O objetivo é, em parte, limitar «o impacto que as nossas operações e a produção das nossas peças de roupa têm no meio ambiente», mas também assegurar que o negócio tem a capacidade de responder às tendências em rápida mudança das vendas online. «Talvez haja novos pedidos de produtos que surgem tão rapidamente que é preciso de repente ter fornecedores a quem possamos recorrer, sportswear que nunca tivemos – e é preciso encontrar formas de ter isso», justificou Fernández.

Embora o online represente apenas 15% das vendas da Mango atualmente, o diretor de sourcing indicou que a expectativa é que essa quota aumente para 20% em apenas dois ou três anos. «É muito e temos de ser capazes de encontrar a rapidez e capacidade de reação para isso», afirmou.

A retalhista espanhola ainda vê a China como «um grande centro de aprovisionamento», onde compra cerca de 25% do vestuário que vende, enquanto Marrocos e a Turquia juntos representam 22%, o Bangladesh 19% e a Índia 8%.

A procura por novos fornecedores é «um processo permanente», garantiu Andrés Fernández, com a Mango a analisar o desenvolvimento de opções low-cost como Myanmar e a Etiópia.

Encontrar novos fornecedores, contudo, «é uma revisão constante do que se está a fazer e de como se está a fazer. É um processo um pouco doloroso e bastante frustrante no sentido em que demora muito tempo, esforço e pesquisa para contactar pessoas e nem sempre se obtém a resposta que se pretende.

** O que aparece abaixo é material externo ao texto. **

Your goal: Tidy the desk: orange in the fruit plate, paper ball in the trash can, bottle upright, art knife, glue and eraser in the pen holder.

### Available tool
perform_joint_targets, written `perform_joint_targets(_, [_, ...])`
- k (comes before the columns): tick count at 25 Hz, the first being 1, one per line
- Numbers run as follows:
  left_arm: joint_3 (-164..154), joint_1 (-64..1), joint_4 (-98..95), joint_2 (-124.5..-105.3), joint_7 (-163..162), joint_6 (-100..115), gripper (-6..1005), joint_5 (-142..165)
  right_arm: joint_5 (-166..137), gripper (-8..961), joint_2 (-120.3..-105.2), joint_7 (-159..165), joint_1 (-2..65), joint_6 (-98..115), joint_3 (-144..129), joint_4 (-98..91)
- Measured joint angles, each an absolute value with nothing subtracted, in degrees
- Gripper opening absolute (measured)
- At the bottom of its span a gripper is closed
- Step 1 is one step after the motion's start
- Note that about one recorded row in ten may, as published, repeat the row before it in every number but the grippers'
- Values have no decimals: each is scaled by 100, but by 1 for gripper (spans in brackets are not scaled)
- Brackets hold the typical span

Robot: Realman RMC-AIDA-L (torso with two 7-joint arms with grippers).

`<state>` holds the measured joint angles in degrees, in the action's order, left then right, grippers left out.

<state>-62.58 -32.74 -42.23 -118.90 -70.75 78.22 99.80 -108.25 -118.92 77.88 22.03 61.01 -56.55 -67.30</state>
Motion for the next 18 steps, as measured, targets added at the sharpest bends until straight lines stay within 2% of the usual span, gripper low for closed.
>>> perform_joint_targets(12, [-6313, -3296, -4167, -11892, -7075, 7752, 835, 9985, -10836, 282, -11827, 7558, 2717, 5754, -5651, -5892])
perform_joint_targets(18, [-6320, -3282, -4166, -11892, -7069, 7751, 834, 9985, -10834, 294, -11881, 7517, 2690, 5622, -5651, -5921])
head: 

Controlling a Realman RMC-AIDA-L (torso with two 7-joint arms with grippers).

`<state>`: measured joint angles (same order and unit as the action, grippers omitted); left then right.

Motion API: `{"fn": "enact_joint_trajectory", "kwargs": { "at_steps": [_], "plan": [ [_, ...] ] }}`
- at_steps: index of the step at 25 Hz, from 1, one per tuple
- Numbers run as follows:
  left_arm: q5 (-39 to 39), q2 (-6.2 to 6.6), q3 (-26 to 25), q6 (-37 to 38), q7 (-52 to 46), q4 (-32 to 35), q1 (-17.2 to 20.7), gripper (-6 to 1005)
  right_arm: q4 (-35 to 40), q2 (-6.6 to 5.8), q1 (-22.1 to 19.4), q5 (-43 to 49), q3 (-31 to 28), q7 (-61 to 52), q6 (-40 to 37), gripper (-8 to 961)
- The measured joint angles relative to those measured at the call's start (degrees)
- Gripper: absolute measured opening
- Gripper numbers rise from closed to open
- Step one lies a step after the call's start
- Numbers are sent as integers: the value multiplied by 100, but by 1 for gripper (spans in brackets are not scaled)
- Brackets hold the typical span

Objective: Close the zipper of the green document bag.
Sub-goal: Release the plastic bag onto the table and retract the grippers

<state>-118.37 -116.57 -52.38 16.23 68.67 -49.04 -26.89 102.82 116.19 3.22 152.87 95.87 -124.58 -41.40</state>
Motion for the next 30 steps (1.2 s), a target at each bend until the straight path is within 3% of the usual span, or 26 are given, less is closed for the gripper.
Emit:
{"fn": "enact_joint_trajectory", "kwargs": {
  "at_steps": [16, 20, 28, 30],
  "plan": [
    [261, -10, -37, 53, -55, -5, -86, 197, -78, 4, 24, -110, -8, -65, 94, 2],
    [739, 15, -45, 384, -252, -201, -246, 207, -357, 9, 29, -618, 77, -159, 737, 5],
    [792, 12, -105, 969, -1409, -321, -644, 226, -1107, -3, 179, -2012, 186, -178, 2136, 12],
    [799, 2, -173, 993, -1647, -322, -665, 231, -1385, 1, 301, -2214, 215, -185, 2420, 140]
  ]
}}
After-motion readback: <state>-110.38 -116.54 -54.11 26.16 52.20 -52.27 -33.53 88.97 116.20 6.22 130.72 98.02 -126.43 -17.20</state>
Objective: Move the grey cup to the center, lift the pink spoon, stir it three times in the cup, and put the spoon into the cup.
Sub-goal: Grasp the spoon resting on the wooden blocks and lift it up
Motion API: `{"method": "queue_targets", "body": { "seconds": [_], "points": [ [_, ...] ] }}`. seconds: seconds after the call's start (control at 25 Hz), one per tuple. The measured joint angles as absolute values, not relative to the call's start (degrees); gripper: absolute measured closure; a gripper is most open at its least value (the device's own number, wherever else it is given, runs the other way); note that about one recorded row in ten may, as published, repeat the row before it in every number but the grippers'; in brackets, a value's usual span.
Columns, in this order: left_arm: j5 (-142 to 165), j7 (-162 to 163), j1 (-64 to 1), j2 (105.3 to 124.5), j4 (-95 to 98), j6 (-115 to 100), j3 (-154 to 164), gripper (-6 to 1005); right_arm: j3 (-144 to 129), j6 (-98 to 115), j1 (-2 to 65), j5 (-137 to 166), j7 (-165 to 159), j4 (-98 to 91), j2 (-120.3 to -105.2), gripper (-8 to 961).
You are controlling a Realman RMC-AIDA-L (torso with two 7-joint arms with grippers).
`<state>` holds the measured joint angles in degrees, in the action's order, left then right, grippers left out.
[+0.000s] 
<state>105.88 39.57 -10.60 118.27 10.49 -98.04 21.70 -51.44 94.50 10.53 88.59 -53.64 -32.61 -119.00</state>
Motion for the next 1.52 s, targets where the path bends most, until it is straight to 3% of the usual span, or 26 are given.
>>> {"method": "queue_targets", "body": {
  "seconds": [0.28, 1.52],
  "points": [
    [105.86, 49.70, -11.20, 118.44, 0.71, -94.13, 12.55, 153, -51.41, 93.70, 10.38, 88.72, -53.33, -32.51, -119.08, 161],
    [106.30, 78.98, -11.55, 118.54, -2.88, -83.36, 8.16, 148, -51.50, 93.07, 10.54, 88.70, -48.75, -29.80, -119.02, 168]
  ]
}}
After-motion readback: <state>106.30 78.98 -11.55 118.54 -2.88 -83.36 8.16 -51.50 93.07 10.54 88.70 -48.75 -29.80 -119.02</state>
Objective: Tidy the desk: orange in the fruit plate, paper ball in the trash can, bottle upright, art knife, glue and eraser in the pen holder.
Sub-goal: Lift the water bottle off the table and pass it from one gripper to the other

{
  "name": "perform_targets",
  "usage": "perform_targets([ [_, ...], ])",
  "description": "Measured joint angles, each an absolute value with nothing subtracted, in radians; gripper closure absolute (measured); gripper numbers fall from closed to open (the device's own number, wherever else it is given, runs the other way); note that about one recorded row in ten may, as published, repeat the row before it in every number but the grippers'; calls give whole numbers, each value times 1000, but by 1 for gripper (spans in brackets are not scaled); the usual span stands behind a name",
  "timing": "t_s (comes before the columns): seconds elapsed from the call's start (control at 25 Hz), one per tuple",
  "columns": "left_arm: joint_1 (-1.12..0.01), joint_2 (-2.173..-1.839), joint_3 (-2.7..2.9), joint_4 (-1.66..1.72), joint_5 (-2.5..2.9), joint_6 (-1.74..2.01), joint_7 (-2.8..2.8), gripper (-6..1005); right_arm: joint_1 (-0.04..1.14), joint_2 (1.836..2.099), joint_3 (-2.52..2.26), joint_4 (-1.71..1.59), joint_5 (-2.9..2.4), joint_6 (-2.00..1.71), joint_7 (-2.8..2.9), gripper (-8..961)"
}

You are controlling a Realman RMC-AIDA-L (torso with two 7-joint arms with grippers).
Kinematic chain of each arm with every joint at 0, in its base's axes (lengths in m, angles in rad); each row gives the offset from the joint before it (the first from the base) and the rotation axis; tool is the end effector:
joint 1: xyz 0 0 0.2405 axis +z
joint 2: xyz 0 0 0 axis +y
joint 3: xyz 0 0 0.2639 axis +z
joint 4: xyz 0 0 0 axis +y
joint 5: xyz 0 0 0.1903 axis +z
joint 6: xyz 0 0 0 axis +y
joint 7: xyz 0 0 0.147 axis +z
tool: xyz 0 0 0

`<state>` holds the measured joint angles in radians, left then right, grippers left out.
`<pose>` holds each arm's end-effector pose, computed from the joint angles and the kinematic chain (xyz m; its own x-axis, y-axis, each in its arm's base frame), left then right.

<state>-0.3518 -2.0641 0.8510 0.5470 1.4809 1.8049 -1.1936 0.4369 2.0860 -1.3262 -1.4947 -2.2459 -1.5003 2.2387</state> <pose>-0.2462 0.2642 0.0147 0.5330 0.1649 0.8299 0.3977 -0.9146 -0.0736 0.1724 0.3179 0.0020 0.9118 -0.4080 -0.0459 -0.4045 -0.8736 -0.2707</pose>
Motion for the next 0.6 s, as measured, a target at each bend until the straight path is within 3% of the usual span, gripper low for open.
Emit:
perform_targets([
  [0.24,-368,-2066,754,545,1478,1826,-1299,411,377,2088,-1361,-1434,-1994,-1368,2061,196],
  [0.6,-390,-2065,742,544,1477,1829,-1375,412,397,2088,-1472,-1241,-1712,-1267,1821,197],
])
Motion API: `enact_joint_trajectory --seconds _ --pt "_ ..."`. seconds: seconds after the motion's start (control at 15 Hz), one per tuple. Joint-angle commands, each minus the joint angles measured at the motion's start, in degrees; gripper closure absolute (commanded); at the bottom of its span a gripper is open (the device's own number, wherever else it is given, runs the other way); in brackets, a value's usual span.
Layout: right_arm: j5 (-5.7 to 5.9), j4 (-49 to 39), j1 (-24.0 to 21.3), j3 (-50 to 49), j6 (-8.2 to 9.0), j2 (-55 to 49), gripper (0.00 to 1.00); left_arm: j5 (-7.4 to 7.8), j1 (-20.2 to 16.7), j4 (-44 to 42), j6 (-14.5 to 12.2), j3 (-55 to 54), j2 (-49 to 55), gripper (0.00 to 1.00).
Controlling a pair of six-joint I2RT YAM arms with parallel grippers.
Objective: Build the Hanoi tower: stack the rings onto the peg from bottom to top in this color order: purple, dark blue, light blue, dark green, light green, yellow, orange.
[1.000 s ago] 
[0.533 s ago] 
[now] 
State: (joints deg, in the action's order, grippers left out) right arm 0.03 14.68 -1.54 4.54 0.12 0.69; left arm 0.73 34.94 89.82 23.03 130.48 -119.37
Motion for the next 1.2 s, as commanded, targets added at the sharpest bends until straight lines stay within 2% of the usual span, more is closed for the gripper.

Há um rácio de sucesso muito baixo entre os fornecedores que contactamos e os fornecedores que são incorporados com sucesso no portefólio, o que torna todo o processo muito lento e muito oneroso. Não é possível implementar estas mudanças na estratégia de sourcing em apenas alguns dias. É preciso um mês ou mais e isso faz-nos pensar que tem de haver uma forma melhor de ajudar a acelerar o processo para o tornar mais barato e mais rápido», assinalou o diretor de sourcing da Mango.

Para ajudar a melhorar esta taxa de conversão, a retalhista tem estado a trabalhar coma plataforma business to business FourSource, que liga compradores a uma base mundial de produtores de vestuário certificados e que tem escritório no Porto (ver Tinder do vestuário chegou ao Porto).

«Porque não usar tecnologia para ajudar a abordar fornecedores de uma forma única, com comunicação rápida e resposta rápida. Torna todo o processo muito mais rápido e, no final, marcas como a nossa realmente querem ter a certeza que os fornecedores com quem trabalhamos estão em linha com as nossas exigências em termos de direitos humanos, qualidade e sustentabilidade. Todo o processo de validação, a integração de fornecedores, quanto mais rápido se conseguir fazer, melhor é para a empresa. Parece que finalmente a tecnologia permite isso», concluiu Andrés Fernández.